Saturday, August 21, 2010

D-Day

When Scottish troops landed on "Sword" beach in Normandy on June 6th, 1944 they were encouraged on by Bill Millin who played bagpipes on the beach while under fire. He was playing "...morale-pumping tunes for his fellow commandos". He carried no weapons except his "ceremonial dagger". He was the only bagpiper on Normandy beaches that day and his actions were depicted in the D-Day movie "The Longest Day". When his unit captured a number of German snipers, they were asked why they didn't target the bagpiper.
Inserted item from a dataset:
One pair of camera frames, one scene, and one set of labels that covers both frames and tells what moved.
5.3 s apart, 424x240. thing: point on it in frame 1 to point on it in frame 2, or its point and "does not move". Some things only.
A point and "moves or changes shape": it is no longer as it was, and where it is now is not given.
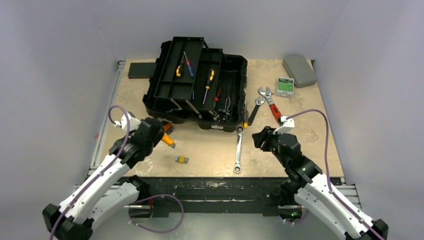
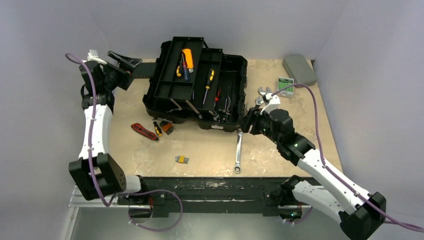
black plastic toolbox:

Their response was "...they didn't bother..." because he appeared to "..be on a suicide mission and was clearly mad". We was referred to thereafter as the "mad piper". Millin died recently at the age of 88.
(Source: "Bill Millin; braved enemy fire to play bagpipes on D-Day" by T. Ress Shapiro of The Washington Post. In The Record on 8/21/10).

Sunday, August 15, 2010

"Cooping"

I came across this term while reading a Time magazine article and did some research on it. The term referres to the practice of forcing "unwilling participants" into voting "often several times...for a particular candidate in an election". The "participant" was often dressed and re-dressed before taken to a polling place and was usually heavily under the influence of alcohol when "voting". The term, I believe, comes from the idea that the "participant" was kept in one place while election day was occuring and then released after the polls closed. He was in fact "cooped up" in "vile dens, drugged, drunken and carried to voting places...". Many people believe that this is how Edgar Allen Poe died. He was found dressed in someone else's clothes lying on the street the day after an election day in 1849. In the movie "Gangs of New York" there is a scene depicting this practice in New York City around 1860. (Complaints about corruption of the electoral process are nothing new).
(Source: Wikipedia.org/wiki/cooping. 7/19/10. Also www.wisegeek.com/what-was-cooping.htm).

Saturday, August 7, 2010

4th Amendment

The police suspected an individual of trafficking in drugs so they attached a GPS tracking device to his car and along with his cell-phone records monitoried him for a couple of days. The police did not get a search warrant for the use of the GPS. Evidence the police acquired tended to show that the individual was indeed in the drug distribution business. He was found guilty but a federal appeals court in Washington DC voted 3 to 0 to reverse that finding claiming that the defendant' 4th Amendment rights were violated. The GPS was in fact a search and the appeals court said the defendant had an expectation of privacy. One of the Appeals Court judges quoted in The Record on 8/7/10 was Douglas Ginsburg (Wasn't he once nominated for the Supreme Court?).